What to work on
Lines in the listing below containing the string "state" are to be identified and copied.

Information supplied
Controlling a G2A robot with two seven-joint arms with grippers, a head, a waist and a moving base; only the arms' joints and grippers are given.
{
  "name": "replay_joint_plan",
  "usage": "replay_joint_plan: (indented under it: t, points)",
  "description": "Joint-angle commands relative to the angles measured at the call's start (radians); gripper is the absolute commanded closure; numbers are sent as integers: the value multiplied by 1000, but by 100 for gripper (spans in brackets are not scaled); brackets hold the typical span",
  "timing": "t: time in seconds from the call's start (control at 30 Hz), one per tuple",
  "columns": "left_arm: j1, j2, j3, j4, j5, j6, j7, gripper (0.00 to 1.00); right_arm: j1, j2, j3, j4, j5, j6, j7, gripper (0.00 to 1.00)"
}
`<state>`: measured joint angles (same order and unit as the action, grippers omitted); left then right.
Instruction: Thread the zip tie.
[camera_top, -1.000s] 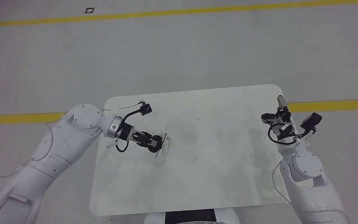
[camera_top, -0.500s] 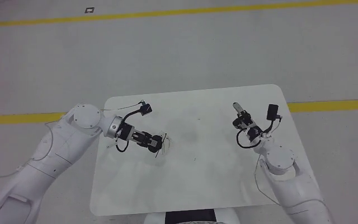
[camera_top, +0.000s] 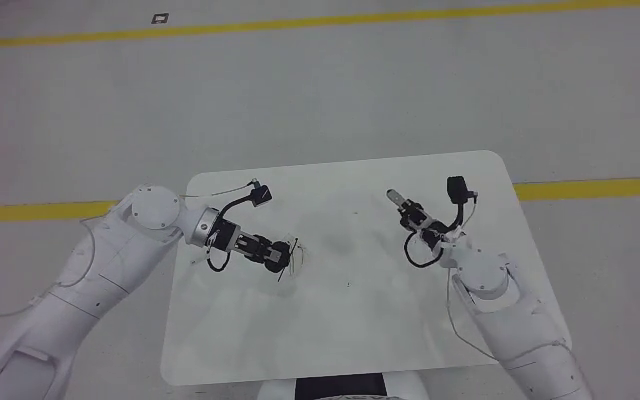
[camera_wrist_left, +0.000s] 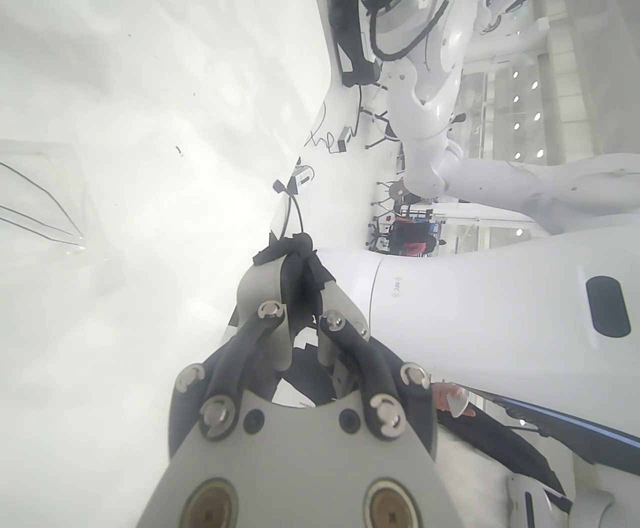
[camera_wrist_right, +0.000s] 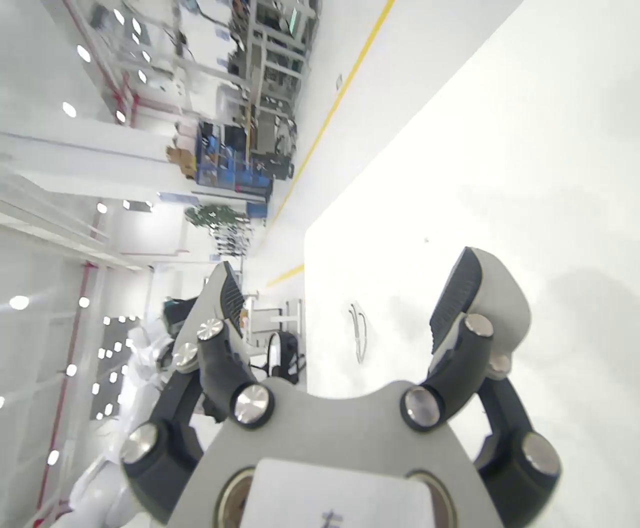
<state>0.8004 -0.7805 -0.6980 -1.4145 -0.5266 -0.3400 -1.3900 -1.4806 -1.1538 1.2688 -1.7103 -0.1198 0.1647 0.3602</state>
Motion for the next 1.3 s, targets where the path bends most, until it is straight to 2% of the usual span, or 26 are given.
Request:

Task answer
`<state>`: measured joint angles (same order and unit as the action, grippers omitted); left then right.
<state>0.8004 -0.7805 -0.6980 -1.4145 -0.5266 -0.3400 -1.3900 -1.4806 -1.1538 1.2688 -1.7103 -0.1198 0.1647 0.3602</state>

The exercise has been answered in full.